WHAT TO WORK ON >> Scan the lines below for "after" and copy the matches.

COLLECTED DATA >>
..........

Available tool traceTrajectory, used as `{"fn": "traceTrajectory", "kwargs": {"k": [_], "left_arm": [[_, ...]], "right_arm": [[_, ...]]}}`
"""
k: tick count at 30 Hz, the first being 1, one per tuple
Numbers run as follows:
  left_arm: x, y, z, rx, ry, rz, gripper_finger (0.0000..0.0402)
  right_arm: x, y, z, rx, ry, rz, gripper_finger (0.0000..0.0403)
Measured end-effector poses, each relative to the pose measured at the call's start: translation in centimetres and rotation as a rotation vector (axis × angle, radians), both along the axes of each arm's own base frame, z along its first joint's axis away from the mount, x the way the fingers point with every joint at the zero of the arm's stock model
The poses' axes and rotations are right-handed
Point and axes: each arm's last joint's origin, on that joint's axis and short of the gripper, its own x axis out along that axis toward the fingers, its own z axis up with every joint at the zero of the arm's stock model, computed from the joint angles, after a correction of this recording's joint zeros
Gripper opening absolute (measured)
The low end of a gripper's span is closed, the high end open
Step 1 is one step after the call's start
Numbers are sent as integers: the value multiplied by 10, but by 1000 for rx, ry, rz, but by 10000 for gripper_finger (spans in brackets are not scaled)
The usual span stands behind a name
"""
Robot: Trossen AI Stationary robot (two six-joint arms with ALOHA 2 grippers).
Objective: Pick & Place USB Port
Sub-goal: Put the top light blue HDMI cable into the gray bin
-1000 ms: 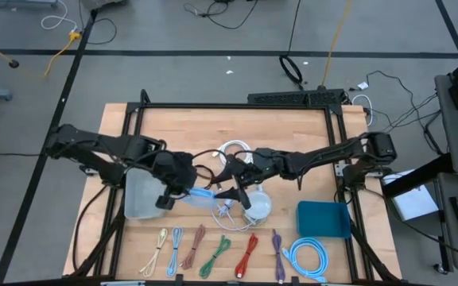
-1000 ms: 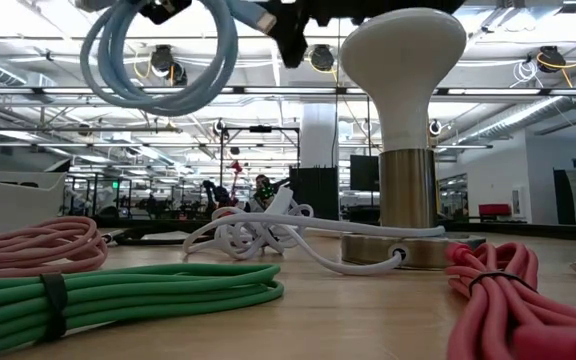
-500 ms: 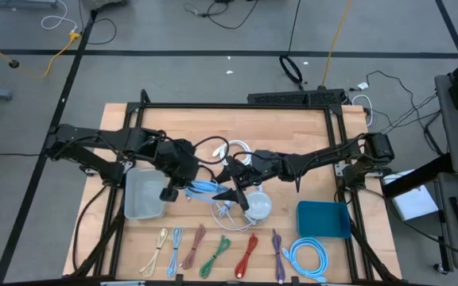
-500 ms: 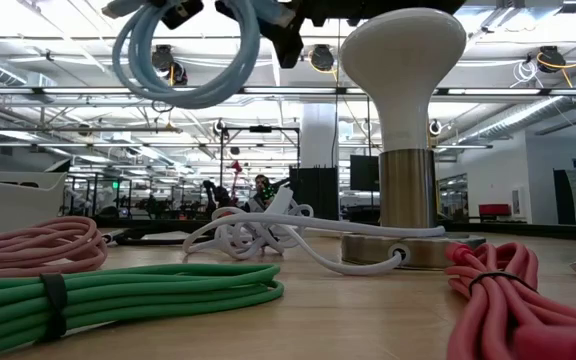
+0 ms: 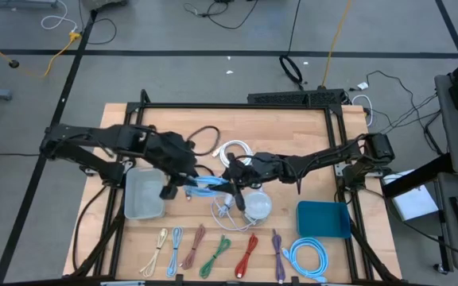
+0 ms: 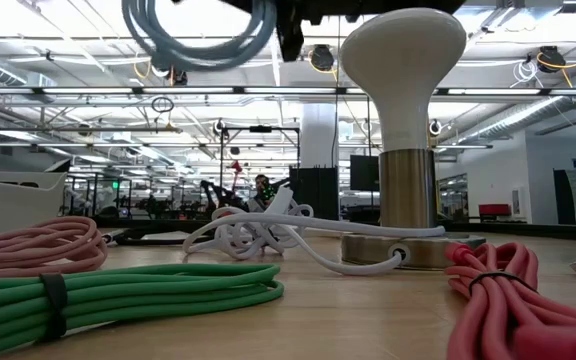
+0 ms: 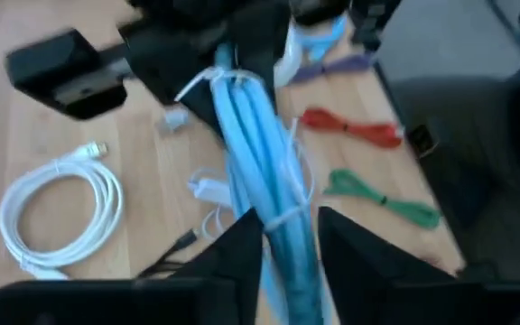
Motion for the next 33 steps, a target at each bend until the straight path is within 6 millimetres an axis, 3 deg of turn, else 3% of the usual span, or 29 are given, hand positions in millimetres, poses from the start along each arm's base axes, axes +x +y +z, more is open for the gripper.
{"fn": "traceTrajectory", "kwargs": {"k": [4,9,11,14,19,22,27,30,33], "left_arm": [[-34,-7,28,6,-68,38,136],[-99,-14,58,62,-212,138,140],[-120,-16,58,98,-286,206,141],[-138,-20,43,185,-437,333,141],[-132,-43,-18,376,-690,521,141],[-120,-50,-50,423,-823,512,125],[-121,-41,-68,324,-1140,298,78],[-119,-31,-76,336,-1195,217,61],[-109,-21,-80,293,-1223,128,68]], "right_arm": [[0,3,7,-35,-70,-86,35],[-7,2,29,-96,-216,-193,35],[-11,5,40,-108,-296,-218,34],[-17,10,56,-131,-438,-221,34],[-23,19,65,-188,-533,-227,34],[-25,18,67,-213,-508,-226,34],[-28,19,70,-217,-492,-178,34],[-34,25,76,-210,-505,-140,34],[-42,26,87,-200,-548,-119,34]]}}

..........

SOLUTION BELOW >>
Point and axes: each arm's last joint's origin, on that joint's axis and short of the gripper, its own x axis out along that axis toward the fingers, its own z axis up with every joint at the zero of the arm's stock model, computed from the joint angles, after a correction of this recording's joint zeros
Step 1 is one step after the call's start

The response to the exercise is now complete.